Incident Occurring to Detection – Do we have adequate and well-tuned monitoring tools (or are our end users the only IT monitoring tool we have available)?
Detect to Diagnose – How good we are at troubleshooting issues?
Diagnose to Repair – How well our systems are engineered for serviceability?
Repair to Recover – What is the time it takes to bring functioning Services back online after the repair has been completed?
Recover to Restore – How long we require to test and QA our Services prior to giving them the green light and then to inform our end users that the Services are ready for use?
All these timestamps should, when averaged over time, allow us to optimize our Incident process, but there are some timestamps that I think are missing when measuring the efficiency of the Major Incident process.
ITIL v3 2011 has relatively little information on Major Incidents other than to say that they have a separate procedures with shorter timescales. Of course every organization must define what conditions must occur for the Major Incident process to be invoked and for an MI to be declared, but once an MI has been determined, I think there are additional milestones that should be captured.
MI Determined – The delta between the Incident being detected and the MI being determined shows how efficient the Incident process is in determining the scope of the issue. Often very low priority Incidents simmer for a very long time before escalating to become Major Incidents.
MI Declared – How long does it take from determining that an Incident is significant enough to be called an MI until the powers that be actually invoke the MI process. A good example of an issue with the MI process would be if the Service Desk is being overwhelmed with calls, but for one reason or another, they neglect to reach out the IC to initiate the MI process.
Incident Commander Engaged – Are the Incident Commanders (the people responsible for coordinating the response to MIs) responding in a timely fashion?
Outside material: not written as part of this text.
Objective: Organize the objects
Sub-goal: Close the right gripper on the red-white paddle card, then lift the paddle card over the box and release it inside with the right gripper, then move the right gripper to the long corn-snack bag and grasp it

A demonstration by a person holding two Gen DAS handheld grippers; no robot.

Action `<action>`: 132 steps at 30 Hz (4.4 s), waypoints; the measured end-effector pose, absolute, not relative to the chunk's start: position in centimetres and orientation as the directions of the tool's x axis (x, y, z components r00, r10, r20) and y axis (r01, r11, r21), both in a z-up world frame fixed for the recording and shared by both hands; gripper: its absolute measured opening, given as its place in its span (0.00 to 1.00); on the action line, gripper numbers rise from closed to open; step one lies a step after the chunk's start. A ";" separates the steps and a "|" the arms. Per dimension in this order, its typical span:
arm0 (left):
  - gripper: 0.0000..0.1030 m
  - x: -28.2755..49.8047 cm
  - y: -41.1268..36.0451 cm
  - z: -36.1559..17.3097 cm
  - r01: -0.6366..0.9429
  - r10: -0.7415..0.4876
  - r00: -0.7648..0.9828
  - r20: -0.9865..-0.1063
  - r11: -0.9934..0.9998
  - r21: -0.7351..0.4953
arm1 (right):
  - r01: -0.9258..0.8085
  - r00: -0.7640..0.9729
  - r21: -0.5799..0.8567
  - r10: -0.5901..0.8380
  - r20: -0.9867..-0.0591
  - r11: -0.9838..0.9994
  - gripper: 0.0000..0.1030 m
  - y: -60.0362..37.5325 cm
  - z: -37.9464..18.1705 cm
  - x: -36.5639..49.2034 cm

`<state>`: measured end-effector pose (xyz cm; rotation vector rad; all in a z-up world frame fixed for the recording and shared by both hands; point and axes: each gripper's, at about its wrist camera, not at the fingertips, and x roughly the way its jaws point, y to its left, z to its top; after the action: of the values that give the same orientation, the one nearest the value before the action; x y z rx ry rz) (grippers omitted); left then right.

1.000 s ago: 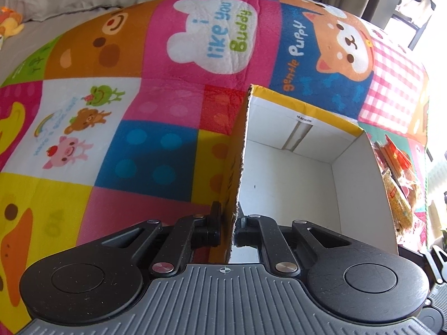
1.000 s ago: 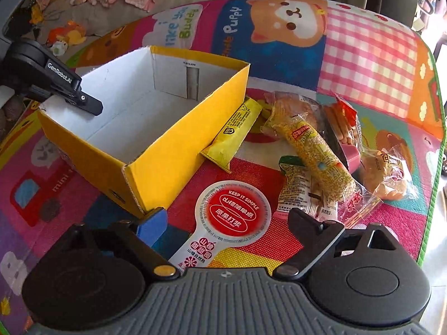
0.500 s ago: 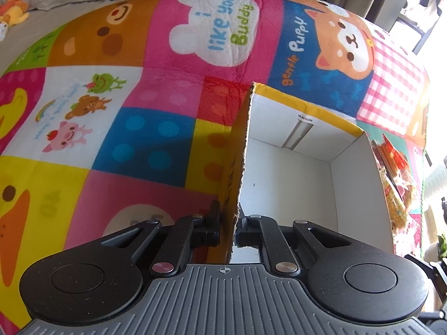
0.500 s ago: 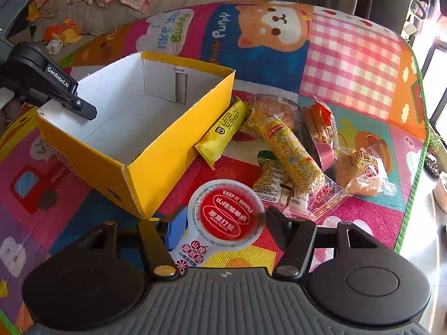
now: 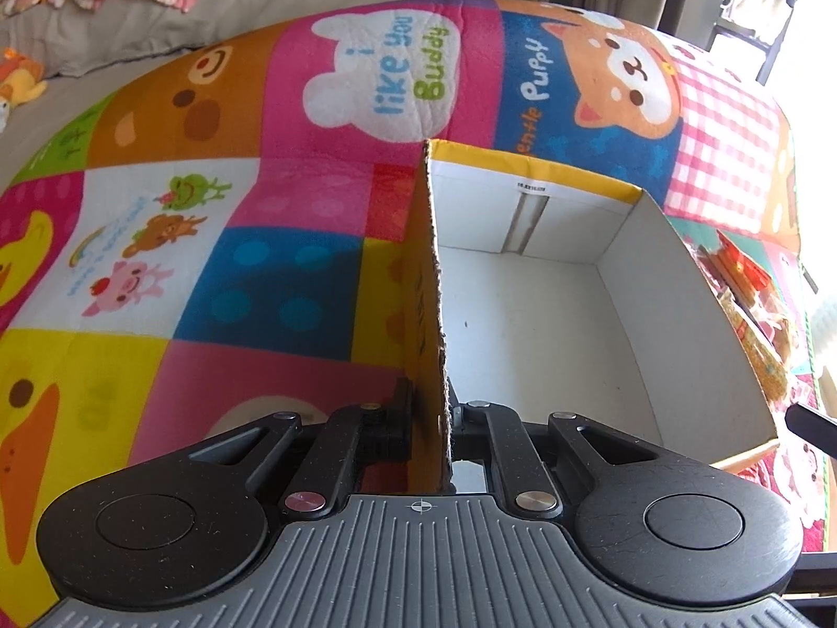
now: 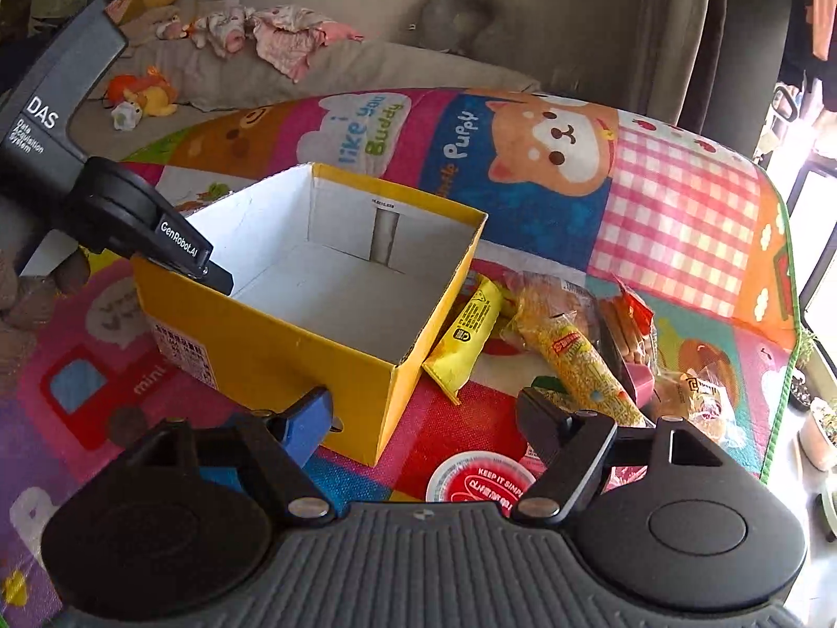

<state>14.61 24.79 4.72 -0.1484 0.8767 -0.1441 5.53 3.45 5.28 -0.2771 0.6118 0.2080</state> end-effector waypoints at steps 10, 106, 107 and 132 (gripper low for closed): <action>0.10 15.0 24.8 4.7 0.029 -0.189 0.636 -0.748 0.975 -0.221 | -0.282 0.759 -0.144 0.129 -0.638 0.949 0.77 0.1 5.4 4.4; 0.12 14.1 25.1 4.0 -0.068 -0.187 0.625 -0.758 0.954 -0.291 | -0.116 0.770 0.036 0.112 -0.629 0.993 0.36 -4.1 3.4 -2.7; 0.12 14.1 25.1 4.1 -0.074 -0.185 0.618 -0.764 0.954 -0.291 | -0.123 0.775 0.028 0.114 -0.622 0.992 0.36 -3.9 3.5 -2.8; 0.15 11.8 25.7 3.9 -0.136 -0.199 0.626 -0.754 0.924 -0.357 | -0.022 0.681 0.081 0.074 -0.728 0.996 0.56 -3.8 3.4 3.2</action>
<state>11.79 25.73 3.93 -0.4042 0.9009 -0.0371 3.16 -3.77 3.44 0.0674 0.8198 0.0542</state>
Are there automated mechanisms to page out to a secondary IC if the primary doesn’t respond within a pre-defined time period?
SMEs Engaged – This is how long does it take to get the needed experts engaged to work on the issue. I would further qualify this to be engagement of the correct SMEs. If the application goes down and you engage the appropriate app group, only to realize an hour later that you need the server or network team, then maybe your MI process should be requesting broader engagement when the MI is declared. Maybe for Priority 1 MIs there should be a predefined Incident Response Team (IRT) and have representation from all of the IT specialties paged simultaneously, regardless of the issue’s nature.
MI Notification Sent – Since MI notifications are fraught with political significance, many times the lag between declaring an MI and sending out the notification can be significant. I’ve seen the MI notification lag an absurdly long time as they get reviewed and rewritten by multiple managers and directors.
MI All Clear Sent – How long does it take to send out the all clear notification. I have been on MI bridges that continued for an hour after everything was completely functional (discussing what might have happened after the issue resolved itself) before it was decided that we should send the email informing the users that Services had been restored.
These additional timestamps would allow you to develop and focus continuous improvement projects on the effectiveness of the process responsible for responding to, what are by definition, the most business impacting Incidents.